Looking at the recent social and environmental trends, environmental pollution is a serious social problem in the world. Especially, since the plastic used for various uses is a hardly decomposable substance, the natural environment is seriously affected by such plastic waste. It is being destroyed so that regulations are being implemented or introduced in countries around the world.

On the other hand, since aliphatic polyesters are generally biodegradable (Journal of Macromol. SCI-Chem., A23 (3), 1986, 393-409), they are currently applied to medical materials, agricultural materials and packaging materials, Practical research is in progress. However, existing aliphatic polyesters have low melting points, high melt flow indices, and poor physical properties such as heat resistance and mechanical strength due to problems in the structure and crystallinity of the main chain. (RD Evalulation Report No. 47 Chart 3).

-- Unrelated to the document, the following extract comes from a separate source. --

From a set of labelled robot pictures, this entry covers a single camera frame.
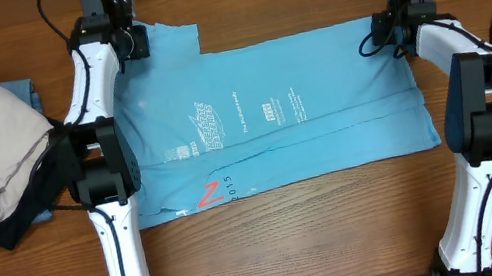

Conventional methods for producing aliphatic polyesters include Japanese Patent Application Laid-Open No. 4-189822 and Japanese Patent Application Laid-Open No. 4-189823, which have low melting points and low molecular weights of less than 20.000. Since it is difficult to develop, a method of introducing isocyanate has been proposed, but this resin is also difficult to develop into a biodegradable resin, and it is not only harmful to the human body during operation, but also aliphatic without isocyanate after molding. Compared to polyester, ester bonds are more difficult to cut, resulting in poor biodegradability.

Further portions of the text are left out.